Find the equation of the line which passes through the point (-2,3) and makes an angle 60 with the positive direction of x axis .
The equation for the lines is:
y-y1 = m(x-x1) where m is the slope
Let us substitute with (-2,3)
==> y- 3 = m(x+2)
Since the line makes a 60 degree angle , then
the slope = y2-y1/x2-x1 = tan60 = sqrt3
==> y- 3 = (sqrt3)(x+2)
==> y-3 = sqrt3)*x + 2sqrt3
==> y= (sqrt3)*x + (3+sqrt3)
For solving the problem, we'll use the next working rule: the equation of the line which passes through a given point and has an inclination "a" is:
(x-x1) / cos a = (y-y1) / sin a = r,
where (x1,y1) are the coordinates of the given point and r is the distance between (x,y) and (x1,y1).
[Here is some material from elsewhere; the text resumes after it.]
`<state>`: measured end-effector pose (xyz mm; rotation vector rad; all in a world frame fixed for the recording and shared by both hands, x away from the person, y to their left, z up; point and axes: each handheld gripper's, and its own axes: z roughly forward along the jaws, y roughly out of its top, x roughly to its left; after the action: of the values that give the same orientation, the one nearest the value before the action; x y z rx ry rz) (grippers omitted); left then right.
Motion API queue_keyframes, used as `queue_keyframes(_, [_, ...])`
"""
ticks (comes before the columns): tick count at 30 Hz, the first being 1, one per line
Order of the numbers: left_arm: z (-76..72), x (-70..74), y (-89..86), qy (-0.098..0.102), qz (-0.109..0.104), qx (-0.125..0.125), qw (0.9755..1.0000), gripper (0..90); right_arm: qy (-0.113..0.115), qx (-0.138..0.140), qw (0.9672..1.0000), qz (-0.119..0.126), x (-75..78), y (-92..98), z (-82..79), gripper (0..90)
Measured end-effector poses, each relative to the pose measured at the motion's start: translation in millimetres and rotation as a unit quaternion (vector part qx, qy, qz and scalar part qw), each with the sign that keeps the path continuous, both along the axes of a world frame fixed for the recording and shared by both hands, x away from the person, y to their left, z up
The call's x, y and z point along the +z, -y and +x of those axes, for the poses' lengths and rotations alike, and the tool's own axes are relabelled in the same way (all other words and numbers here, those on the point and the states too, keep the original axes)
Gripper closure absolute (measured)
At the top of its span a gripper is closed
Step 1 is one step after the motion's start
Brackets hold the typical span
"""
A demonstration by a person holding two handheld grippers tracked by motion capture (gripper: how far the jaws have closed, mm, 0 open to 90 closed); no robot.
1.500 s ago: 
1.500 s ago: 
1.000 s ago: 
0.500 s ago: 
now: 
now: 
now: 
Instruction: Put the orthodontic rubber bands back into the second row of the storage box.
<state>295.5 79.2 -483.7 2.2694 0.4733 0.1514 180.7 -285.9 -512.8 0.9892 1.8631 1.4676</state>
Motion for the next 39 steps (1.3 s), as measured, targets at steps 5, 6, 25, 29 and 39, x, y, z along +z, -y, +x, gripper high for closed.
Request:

In our case, the coordinates of the given point (-2,3) and the inclination a = 60 degrees.
The equation is:
[x-(-2)]/cos 60 = (y-3)/ sin 60 = r
cos 60 = 1/2 and sin 60 = sqrt3/2
(x+2)/(1/2) = (y-3)/(sqrt3/2)
We'll divide by 2:
x+2 = (y-3)/sqrt 3 = r/2
Let the equation of the line be y = mx+c, the slope intercept form.
Since the line passes through (2,3), the equation is (y-3) = mx(x-2).
Since the line is inclined 60 degree , the slope of the line m = tan 60 = sqrt3.
Therefore the equation of the line is (y-3) = (tan60)(x-2)
y-3 = sqrt3(x-2)
y =( sqrt3)x -2sqrt3 +3